Work item - In the listing below, the answer starts at the line that has "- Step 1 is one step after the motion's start" and stops after the line that has "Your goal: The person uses"; please repeat that part exactly and nothing more.
*** Supplied information ***
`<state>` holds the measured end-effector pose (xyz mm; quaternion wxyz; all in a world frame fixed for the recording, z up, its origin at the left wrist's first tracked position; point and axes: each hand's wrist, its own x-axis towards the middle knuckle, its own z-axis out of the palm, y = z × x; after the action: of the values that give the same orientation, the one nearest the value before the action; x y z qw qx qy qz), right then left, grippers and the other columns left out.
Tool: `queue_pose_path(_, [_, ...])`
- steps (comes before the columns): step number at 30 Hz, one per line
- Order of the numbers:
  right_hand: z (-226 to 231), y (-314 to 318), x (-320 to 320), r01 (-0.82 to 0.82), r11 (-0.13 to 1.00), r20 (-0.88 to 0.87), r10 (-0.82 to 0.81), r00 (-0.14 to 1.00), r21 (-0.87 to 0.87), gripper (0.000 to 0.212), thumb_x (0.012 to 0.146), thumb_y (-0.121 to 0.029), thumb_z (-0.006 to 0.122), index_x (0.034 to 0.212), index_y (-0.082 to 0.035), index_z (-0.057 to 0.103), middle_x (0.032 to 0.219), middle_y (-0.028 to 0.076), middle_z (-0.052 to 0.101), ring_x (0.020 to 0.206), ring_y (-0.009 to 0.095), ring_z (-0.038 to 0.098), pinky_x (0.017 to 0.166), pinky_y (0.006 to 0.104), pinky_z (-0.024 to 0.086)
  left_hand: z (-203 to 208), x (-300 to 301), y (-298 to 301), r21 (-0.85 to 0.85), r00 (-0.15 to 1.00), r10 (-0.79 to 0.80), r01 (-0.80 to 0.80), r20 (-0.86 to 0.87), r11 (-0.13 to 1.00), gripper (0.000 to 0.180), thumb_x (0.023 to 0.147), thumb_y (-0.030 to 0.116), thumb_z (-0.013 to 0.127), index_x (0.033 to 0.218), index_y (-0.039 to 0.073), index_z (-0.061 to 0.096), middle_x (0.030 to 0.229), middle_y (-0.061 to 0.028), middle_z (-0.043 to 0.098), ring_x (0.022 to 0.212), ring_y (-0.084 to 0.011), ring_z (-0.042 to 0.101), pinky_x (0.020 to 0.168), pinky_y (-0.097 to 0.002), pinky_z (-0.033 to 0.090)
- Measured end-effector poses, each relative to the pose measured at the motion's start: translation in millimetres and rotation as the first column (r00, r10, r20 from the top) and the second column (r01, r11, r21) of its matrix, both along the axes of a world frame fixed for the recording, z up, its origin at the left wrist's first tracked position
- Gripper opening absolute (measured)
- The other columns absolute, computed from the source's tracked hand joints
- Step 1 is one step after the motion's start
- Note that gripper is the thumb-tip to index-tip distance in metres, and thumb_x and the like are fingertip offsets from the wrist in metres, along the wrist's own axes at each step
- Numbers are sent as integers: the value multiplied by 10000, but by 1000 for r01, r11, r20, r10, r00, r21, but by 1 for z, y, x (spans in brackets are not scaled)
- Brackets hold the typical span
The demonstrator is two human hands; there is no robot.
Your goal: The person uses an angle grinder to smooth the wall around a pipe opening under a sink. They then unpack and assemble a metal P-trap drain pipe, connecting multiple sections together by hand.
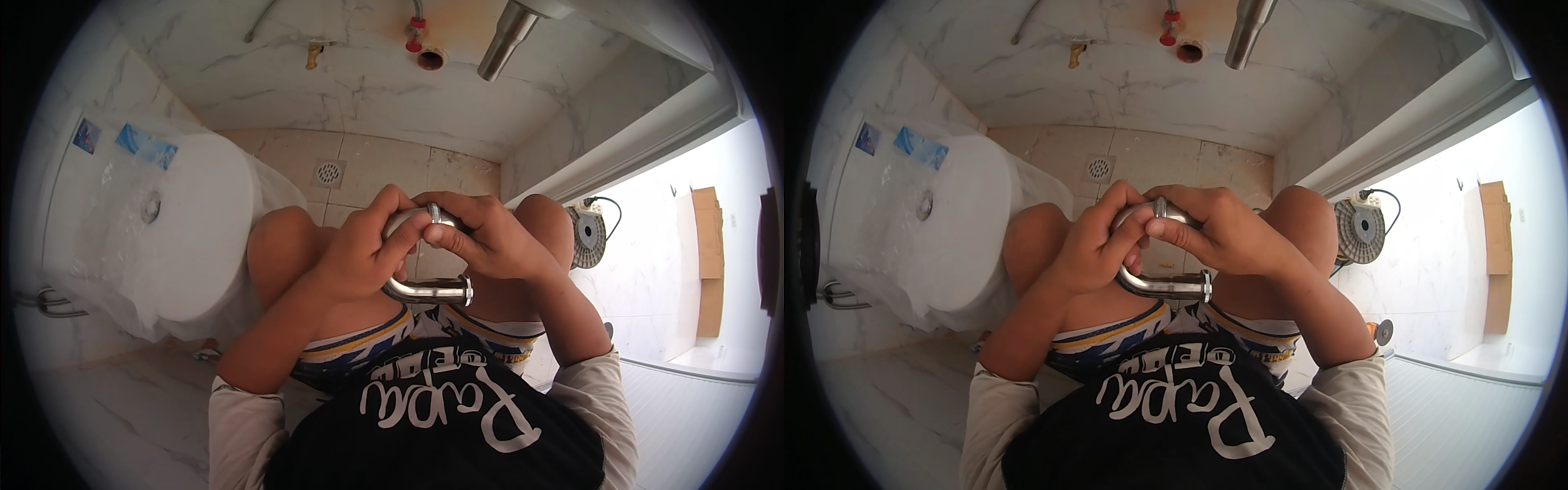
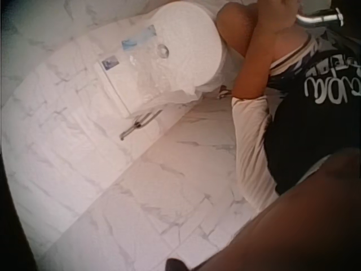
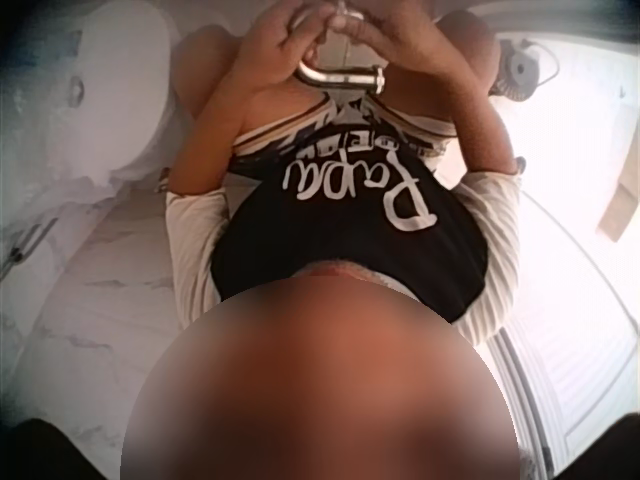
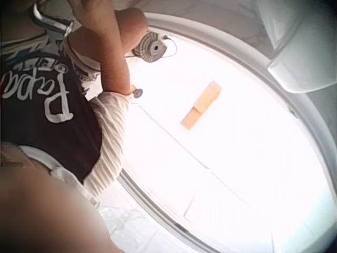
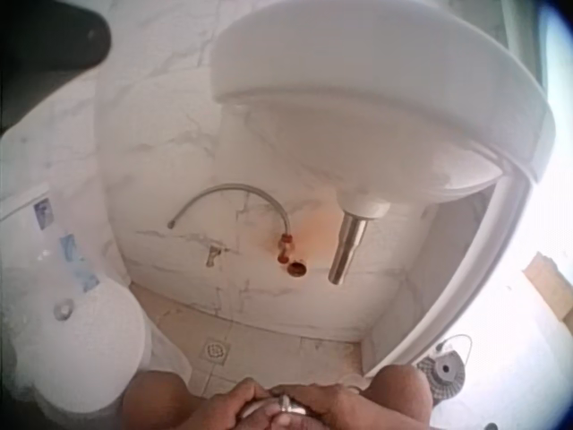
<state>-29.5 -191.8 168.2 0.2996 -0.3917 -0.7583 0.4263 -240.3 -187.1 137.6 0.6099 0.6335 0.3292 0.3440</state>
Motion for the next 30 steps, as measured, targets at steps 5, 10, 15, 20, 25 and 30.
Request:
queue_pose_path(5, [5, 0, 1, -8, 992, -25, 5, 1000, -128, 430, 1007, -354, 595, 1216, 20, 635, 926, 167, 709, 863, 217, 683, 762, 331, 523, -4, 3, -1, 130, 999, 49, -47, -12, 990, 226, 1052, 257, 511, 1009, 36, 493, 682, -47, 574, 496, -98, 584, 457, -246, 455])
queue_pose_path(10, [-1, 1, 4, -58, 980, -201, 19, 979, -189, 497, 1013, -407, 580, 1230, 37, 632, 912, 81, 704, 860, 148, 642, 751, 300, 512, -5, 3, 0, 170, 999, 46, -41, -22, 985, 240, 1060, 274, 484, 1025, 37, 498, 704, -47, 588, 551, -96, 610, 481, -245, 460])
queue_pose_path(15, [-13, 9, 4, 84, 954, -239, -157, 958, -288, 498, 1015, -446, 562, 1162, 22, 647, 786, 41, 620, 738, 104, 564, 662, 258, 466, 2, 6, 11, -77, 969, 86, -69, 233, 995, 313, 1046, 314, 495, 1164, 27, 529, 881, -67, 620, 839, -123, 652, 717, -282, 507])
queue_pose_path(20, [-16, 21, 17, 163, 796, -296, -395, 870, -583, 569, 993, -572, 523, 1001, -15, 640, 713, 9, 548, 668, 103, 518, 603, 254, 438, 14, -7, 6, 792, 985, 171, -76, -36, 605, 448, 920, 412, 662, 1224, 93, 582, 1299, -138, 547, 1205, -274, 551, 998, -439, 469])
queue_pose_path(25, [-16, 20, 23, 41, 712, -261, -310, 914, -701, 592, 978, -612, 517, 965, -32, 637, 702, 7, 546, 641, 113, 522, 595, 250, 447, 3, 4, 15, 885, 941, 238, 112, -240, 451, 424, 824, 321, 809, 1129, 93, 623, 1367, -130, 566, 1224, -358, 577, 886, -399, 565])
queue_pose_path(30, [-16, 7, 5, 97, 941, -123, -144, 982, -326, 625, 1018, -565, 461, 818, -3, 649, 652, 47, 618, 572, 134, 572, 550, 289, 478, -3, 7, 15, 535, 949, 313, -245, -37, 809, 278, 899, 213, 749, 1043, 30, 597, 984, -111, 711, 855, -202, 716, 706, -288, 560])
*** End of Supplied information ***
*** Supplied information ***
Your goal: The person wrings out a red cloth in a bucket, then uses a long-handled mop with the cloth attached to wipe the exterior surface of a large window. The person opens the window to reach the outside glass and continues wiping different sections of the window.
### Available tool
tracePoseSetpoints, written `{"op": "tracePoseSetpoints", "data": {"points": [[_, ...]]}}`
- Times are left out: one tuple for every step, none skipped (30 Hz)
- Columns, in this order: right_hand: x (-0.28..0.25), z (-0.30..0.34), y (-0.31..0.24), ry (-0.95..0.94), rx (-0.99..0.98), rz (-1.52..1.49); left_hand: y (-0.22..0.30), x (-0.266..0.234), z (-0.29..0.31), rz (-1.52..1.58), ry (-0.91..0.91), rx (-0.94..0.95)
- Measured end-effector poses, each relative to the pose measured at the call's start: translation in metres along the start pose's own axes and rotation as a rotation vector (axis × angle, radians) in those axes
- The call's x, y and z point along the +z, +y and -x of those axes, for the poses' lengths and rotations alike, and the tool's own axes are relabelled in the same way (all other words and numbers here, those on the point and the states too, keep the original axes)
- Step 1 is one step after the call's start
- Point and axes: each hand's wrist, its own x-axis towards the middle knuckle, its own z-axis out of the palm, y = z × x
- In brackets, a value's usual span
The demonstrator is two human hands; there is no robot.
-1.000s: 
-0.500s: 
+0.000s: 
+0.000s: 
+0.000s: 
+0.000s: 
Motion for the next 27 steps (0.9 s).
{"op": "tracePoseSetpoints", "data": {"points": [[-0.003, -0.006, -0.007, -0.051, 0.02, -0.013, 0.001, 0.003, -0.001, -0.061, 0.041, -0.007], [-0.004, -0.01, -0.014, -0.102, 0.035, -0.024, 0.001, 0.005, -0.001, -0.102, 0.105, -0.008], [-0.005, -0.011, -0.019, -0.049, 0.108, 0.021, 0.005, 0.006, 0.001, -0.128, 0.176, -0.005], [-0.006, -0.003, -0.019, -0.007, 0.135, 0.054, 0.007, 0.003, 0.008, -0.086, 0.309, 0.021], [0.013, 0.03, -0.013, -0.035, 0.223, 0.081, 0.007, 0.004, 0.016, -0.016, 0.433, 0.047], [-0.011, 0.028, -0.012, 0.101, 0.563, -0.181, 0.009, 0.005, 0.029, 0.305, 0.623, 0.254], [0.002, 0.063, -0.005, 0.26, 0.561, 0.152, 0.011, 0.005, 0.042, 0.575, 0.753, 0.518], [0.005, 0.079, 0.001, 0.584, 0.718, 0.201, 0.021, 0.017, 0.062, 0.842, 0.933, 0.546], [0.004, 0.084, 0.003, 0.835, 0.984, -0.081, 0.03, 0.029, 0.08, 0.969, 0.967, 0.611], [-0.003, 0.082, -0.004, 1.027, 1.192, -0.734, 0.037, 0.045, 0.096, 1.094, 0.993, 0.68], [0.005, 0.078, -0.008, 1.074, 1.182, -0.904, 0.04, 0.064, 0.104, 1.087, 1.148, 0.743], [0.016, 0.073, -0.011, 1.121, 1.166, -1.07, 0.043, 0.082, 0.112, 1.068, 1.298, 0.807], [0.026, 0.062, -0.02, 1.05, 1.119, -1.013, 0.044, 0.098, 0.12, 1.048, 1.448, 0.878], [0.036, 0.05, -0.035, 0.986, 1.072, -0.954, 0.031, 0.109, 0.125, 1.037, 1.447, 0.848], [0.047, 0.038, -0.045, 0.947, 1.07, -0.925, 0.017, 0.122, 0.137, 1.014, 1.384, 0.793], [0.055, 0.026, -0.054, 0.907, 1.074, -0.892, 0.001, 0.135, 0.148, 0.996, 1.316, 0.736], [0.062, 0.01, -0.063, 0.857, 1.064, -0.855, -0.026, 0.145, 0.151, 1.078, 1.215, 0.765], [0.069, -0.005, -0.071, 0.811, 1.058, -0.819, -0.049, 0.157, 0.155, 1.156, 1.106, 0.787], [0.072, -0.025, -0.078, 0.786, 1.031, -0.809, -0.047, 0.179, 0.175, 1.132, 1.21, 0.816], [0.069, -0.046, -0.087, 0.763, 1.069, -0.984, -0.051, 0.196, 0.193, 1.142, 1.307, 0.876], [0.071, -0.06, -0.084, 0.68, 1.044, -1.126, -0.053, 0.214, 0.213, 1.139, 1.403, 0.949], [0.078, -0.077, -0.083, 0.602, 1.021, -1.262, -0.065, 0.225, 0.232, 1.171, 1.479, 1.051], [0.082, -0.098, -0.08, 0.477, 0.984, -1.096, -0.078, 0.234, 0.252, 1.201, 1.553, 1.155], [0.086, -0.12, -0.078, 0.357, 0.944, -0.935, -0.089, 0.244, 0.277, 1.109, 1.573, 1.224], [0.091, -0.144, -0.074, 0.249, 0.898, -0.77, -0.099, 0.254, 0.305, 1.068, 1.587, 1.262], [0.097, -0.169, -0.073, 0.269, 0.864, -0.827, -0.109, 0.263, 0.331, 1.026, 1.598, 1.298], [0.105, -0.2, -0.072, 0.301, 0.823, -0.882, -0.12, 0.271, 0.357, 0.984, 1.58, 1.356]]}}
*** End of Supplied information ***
Exercise solution -
- Step 1 is one step after the motion's start
- Note that gripper is the thumb-tip to index-tip distance in metres, and thumb_x and the like are fingertip offsets from the wrist in metres, along the wrist's own axes at each step
- Numbers are sent as integers: the value multiplied by 10000, but by 1000 for r01, r11, r20, r10, r00, r21, but by 1 for z, y, x (spans in brackets are not scaled)
- Brackets hold the typical span
The demonstrator is two human hands; there is no robot.
Your goal: The person uses an angle grinder to smooth the wall around a pipe opening under a sink. They then unpack and assemble a metal P-trap drain pipe, connecting multiple sections together by hand.

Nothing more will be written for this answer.